Humans solve intractable problems with incredible technology.
When faced with a river, we build a dam. When faced with rotting meat, we build a refrigerator. When faced with long distances, we build a continent-spanning Interstate Highway System.
And when faced with a plump man invading our homes bearing unwanted junk manufactured by a brainwashed labor force, we invent the Santa Claus Detector.
Patented in 1994, the Santa Claus detector went straight to the root of the issue: the jolly old elf’s entrance via chimney. It proposed hanging a trip wire—or, rather, a trip-ribbon—across the open hearth, attached to a switch in a stocking. When the ribbon was pulled, the light turned on and, voilà, Santa detected.
Truthfully, the patent concerned itself less with catching the felonious Father Christmas than alerting children to his arrival. “According to modern folklore, if a child has behaved during the previous year, Santa Claus will reward the child by placing one or more Christmas presents under the Christmas tree while the child is asleep,” it says:
The stockings are hung by the fireplace (i.e., where Santa enters) and are also filled with small presents and/or treats by Santa upon his arrival. […] Thus, in the minds of young children, Santa Claus’ arrival is denoted by the presence of Christmas presents under the tree and/or Christmas stockings filled with treats.
But the patent soon stumbles upon a lacuna in our Preparatory Equipment for the Arrival of Santa:
However, none of these customary practices, nor any prior art arrangements known to applicant, provides a Christmas stocking which is capable of being selectively illuminated to signal the arrival of Santa Claus.
Egad, they don’t!
Furthermore, there are no such prior art arrangements known to applicant which includes a light, transmissive, three-dimensional, hollow, recognizable character rendition which is capable of being illuminated to signal the arrival of Santa Claus.

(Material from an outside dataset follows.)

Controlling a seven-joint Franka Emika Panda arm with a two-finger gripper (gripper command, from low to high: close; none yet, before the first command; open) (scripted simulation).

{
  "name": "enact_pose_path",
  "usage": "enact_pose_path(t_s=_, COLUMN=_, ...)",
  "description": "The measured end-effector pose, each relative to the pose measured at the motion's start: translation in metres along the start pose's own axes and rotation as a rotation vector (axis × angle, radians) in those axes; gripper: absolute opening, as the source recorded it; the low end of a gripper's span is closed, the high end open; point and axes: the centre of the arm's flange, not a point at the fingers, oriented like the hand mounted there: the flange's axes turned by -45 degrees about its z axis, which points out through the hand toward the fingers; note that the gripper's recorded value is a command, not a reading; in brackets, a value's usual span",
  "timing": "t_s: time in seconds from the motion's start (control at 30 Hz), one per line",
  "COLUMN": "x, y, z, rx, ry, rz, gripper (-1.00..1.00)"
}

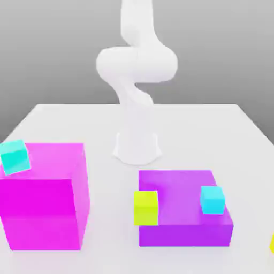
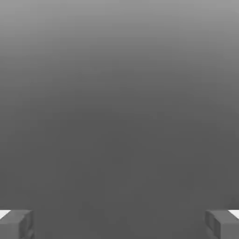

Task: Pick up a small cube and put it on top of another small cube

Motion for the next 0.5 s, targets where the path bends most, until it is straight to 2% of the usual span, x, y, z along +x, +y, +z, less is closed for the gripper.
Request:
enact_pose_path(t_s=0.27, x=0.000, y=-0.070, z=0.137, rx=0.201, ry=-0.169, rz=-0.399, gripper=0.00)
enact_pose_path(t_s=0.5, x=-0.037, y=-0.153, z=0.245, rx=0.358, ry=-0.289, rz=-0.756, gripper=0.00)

Indeed. Some Americans celebrated Christmas for two centuries without ever welcoming a “light, transmissive, three-dimensional, hollow, recognizable character rendition” of a fourth-century saint into their homes. How did they manage?
Well, we have it now and we all get by. And, as the owner of the patent stopped paying its fees sometime over the last two decades, its design has entered the public domain. You, too, can install a Santa Claus Detector in your home, and you won’t even be breaking the law.